→ **TASK OBJECTIVE**
Would it be possible to output exactly, and only, the lines below from the one holding "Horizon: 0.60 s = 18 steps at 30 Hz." to the last line, both included, with every picture left out?

→ **DATA PROVIDED**
"""

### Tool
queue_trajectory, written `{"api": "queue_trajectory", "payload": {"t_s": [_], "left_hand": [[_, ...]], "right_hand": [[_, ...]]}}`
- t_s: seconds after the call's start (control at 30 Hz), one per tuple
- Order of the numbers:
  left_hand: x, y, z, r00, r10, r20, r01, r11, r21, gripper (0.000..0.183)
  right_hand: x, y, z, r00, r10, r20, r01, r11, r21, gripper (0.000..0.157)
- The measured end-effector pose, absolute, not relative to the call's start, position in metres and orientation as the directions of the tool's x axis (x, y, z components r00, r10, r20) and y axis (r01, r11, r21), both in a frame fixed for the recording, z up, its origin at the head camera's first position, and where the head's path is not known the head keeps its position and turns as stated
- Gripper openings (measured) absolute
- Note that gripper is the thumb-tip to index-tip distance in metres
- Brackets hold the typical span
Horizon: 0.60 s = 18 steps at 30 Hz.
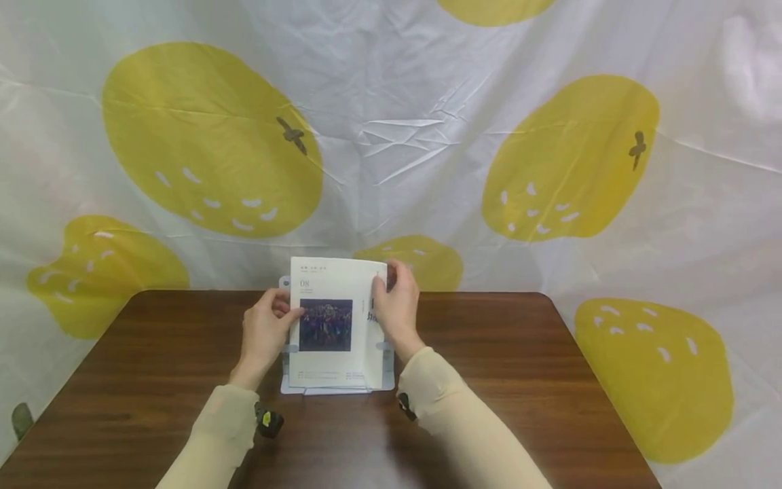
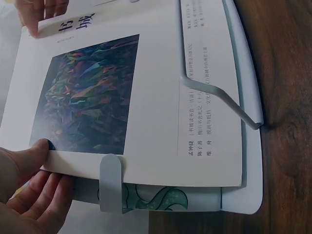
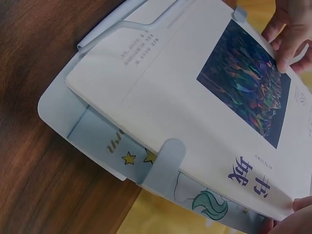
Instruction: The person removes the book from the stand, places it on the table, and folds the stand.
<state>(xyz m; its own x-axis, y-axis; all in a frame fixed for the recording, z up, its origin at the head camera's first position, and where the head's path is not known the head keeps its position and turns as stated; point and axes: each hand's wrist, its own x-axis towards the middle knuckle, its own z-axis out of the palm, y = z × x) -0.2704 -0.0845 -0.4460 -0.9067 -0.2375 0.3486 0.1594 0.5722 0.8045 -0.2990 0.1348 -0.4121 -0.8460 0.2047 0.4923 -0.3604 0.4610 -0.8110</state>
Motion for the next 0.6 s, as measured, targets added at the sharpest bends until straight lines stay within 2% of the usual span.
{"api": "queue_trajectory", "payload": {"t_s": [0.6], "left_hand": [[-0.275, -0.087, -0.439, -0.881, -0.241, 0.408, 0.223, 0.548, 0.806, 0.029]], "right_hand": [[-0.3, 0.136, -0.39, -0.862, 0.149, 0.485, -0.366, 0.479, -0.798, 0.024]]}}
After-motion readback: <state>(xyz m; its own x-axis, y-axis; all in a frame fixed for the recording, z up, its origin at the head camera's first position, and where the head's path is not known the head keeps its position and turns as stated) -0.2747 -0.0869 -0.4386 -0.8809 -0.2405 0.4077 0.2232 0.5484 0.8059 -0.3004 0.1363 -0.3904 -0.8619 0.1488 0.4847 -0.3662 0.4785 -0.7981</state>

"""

→ **EXERCISE SOLUTION**
Horizon: 0.60 s = 18 steps at 30 Hz.
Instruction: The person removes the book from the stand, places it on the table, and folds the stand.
<state>(xyz m; its own x-axis, y-axis; all in a frame fixed for the recording, z up, its origin at the head camera's first position, and where the head's path is not known the head keeps its position and turns as stated; point and axes: each hand's wrist, its own x-axis towards the middle knuckle, its own z-axis out of the palm, y = z × x) -0.2704 -0.0845 -0.4460 -0.9067 -0.2375 0.3486 0.1594 0.5722 0.8045 -0.2990 0.1348 -0.4121 -0.8460 0.2047 0.4923 -0.3604 0.4610 -0.8110</state>
Motion for the next 0.6 s, as measured, targets added at the sharpest bends until straight lines stay within 2% of the usual span.
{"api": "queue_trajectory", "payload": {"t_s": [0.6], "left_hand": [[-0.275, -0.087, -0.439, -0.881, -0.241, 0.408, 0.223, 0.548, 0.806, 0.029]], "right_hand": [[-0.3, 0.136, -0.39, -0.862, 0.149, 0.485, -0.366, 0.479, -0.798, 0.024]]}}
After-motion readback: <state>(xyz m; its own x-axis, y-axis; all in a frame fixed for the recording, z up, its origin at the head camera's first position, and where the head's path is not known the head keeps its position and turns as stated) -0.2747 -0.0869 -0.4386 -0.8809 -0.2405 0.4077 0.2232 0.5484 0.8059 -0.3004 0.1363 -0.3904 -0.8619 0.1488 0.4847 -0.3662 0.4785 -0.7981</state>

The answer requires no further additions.